Generated policies are starting points. Access Analyzer policy generation has documented coverage limits. For example, it does not derive action-level permissions from CloudTrail data events, and the role-passing action is not tracked for policy generation. Review the generated policy against the workload's complete behavior.
CloudTrail records actions taken by users, roles, and AWS services as events. Use it to determine who or what made a request, which action occurred, which resource was involved, and when it happened. Event history provides recent management events, while trails and event data stores support longer retention and broader analysis.
IAM authorization explains whether a request should be allowed. CloudTrail provides evidence about requests that occurred. You need both for sound operations.
Limits and judgement
IAM controls AWS API authorization. It does not replace application authorization inside your software. A role allowed to read a database still needs an application design that limits which records an end user may see.
IAM also does not make a resource private by itself. Services can have resource policies, access control lists, public-access controls, network paths, encryption policies, and organization policies. Review the complete service authorization model.

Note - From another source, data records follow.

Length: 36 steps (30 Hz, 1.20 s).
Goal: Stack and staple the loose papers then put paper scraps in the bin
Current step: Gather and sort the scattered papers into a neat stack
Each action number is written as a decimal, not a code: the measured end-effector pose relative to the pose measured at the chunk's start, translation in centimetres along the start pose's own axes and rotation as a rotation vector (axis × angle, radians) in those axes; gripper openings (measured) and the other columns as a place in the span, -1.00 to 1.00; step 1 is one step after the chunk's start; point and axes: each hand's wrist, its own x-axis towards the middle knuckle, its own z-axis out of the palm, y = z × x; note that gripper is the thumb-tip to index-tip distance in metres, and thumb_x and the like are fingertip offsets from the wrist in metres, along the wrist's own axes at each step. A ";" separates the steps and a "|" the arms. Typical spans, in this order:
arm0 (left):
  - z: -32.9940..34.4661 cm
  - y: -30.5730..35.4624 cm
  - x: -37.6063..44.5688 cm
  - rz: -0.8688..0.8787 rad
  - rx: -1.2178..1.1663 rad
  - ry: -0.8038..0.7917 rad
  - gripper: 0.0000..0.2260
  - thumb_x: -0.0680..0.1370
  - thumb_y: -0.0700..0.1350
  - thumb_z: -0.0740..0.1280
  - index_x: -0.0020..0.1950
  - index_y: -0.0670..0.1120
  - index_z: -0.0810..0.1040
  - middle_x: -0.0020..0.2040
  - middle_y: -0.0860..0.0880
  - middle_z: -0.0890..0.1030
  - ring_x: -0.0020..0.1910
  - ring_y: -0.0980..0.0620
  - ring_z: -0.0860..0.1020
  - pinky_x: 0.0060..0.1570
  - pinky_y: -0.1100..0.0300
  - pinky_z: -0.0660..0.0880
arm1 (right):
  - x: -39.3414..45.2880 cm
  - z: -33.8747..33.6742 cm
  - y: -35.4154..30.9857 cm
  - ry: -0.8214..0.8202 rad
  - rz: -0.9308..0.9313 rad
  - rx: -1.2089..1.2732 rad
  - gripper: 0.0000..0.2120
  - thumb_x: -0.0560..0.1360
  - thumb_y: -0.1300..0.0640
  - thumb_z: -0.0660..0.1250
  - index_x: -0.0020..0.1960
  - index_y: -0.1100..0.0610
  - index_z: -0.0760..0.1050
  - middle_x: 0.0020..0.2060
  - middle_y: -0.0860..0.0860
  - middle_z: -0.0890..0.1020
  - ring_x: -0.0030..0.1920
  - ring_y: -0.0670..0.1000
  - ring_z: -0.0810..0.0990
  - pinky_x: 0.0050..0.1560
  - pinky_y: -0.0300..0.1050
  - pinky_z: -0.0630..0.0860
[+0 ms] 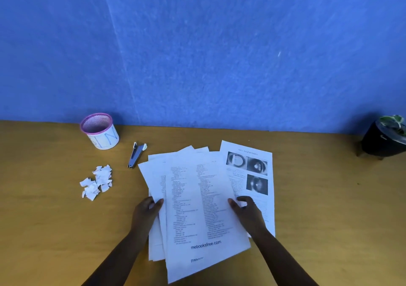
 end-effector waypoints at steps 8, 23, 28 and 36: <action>0.7 0.0 0.9 -0.072 -0.014 0.098 -0.80 0.52 -0.12 0.29 -0.23 -0.21 0.50 -0.33 -0.07 0.49 -0.26 -0.05 0.45 -0.30 0.20 0.29 | 0.4 -2.4 -0.5 -0.139 0.126 0.027 -0.55 0.44 -0.11 0.37 0.18 0.04 0.27 -0.19 0.01 0.58 -0.37 -0.01 0.61 -0.39 -0.20 0.52; 1.7 -0.1 1.8 -0.156 -0.007 0.286 -0.66 0.57 0.00 0.19 -0.28 -0.20 0.48 -0.34 -0.11 0.50 -0.32 -0.07 0.49 -0.27 0.14 0.36 | 0.2 -0.6 -1.3 0.079 -0.202 -0.169 -0.49 0.42 0.15 0.43 0.32 0.01 0.37 0.09 0.00 0.58 0.04 -0.01 0.57 -0.11 -0.22 0.48; 1.5 -0.2 1.9 -0.158 -0.019 0.278 -0.61 0.57 0.02 0.17 -0.38 -0.17 0.45 -0.39 -0.11 0.50 -0.36 -0.06 0.48 -0.35 0.23 0.30 | 1.1 -2.1 -1.4 0.161 -0.227 -0.218 -0.67 0.47 0.22 0.36 0.20 0.02 0.49 -0.18 -0.08 0.56 -0.21 -0.07 0.57 -0.29 -0.28 0.43; 1.5 0.3 1.2 -0.021 -0.005 0.116 -0.84 0.52 -0.09 0.29 -0.17 -0.17 0.50 -0.15 -0.11 0.60 -0.20 -0.07 0.54 -0.21 0.17 0.39 | 1.8 -0.7 -1.4 0.000 -0.234 -0.242 -0.79 0.45 0.14 0.38 0.08 0.04 0.53 -0.16 -0.08 0.59 -0.14 -0.07 0.54 -0.19 -0.24 0.42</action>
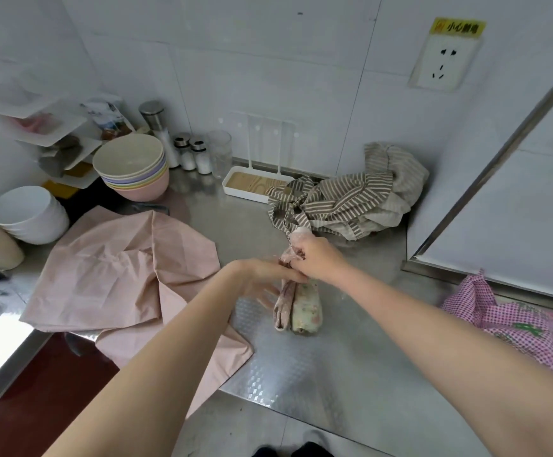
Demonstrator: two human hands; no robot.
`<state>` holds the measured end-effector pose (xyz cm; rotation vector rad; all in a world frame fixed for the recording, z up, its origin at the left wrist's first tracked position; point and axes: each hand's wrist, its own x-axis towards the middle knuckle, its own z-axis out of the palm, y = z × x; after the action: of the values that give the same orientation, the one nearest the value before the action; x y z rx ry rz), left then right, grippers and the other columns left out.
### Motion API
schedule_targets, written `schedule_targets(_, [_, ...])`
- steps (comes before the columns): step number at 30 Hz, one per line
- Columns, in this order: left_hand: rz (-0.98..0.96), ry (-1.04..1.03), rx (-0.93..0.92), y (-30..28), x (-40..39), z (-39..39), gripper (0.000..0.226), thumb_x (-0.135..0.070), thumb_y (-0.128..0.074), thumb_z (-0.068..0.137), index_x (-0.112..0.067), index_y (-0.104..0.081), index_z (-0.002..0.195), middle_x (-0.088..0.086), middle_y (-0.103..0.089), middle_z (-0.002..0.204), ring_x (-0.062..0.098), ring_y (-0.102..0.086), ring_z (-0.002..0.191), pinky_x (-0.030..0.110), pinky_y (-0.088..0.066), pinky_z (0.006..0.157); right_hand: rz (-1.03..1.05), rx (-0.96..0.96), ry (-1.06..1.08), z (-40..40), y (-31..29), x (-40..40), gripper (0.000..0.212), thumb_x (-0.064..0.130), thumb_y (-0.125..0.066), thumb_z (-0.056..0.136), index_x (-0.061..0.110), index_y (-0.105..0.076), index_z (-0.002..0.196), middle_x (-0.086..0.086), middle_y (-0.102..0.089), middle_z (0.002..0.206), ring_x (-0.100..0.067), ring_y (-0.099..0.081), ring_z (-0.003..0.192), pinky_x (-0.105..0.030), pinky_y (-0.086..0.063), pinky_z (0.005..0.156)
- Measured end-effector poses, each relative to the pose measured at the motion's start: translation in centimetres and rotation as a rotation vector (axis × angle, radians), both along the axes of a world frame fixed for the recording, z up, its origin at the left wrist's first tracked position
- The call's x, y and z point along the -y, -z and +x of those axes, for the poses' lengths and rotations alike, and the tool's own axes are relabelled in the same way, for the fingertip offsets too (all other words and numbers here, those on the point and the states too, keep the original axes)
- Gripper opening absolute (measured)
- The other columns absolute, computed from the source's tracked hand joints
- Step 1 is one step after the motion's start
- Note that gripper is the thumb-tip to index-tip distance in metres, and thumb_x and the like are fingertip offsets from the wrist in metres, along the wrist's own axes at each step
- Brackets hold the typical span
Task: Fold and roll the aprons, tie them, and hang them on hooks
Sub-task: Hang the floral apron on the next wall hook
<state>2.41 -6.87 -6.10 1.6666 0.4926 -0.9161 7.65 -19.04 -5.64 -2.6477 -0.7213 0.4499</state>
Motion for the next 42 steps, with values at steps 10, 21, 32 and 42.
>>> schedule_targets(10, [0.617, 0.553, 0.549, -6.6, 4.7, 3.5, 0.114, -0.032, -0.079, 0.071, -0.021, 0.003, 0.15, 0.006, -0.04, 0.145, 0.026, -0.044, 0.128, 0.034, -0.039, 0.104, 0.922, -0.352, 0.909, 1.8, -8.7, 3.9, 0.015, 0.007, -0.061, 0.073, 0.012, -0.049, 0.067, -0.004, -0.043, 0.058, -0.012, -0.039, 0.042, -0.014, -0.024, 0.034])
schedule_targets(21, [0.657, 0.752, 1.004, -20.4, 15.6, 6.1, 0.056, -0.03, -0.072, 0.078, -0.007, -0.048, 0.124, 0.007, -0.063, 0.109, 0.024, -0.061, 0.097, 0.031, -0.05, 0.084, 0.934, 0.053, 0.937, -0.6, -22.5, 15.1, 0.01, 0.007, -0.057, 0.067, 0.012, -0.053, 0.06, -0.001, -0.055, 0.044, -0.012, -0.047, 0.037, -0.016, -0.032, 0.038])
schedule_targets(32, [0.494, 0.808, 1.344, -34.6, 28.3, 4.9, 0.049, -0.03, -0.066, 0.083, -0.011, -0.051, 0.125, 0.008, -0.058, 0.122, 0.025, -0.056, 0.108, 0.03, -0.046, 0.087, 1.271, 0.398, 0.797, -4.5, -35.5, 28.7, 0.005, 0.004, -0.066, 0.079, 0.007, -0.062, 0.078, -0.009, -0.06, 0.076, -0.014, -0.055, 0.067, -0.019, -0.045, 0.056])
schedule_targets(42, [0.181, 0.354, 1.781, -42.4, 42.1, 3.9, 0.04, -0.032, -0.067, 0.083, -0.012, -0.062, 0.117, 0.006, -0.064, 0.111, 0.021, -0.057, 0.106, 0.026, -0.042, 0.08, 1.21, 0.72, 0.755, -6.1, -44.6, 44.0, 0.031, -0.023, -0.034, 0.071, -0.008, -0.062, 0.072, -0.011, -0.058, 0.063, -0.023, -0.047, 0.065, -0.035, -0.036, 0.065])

Policy changes can take time to propagate because IAM is eventually consistent. Keep identity and policy changes out of critical high-availability request paths. Create and update them in setup or deployment stages that can tolerate propagation time.
Your practical goal is not the shortest policy. It is an access design that a reviewer can explain: who assumes which identity, which credentials exist, which actions are allowed, which guardrails apply, and where evidence is recorded.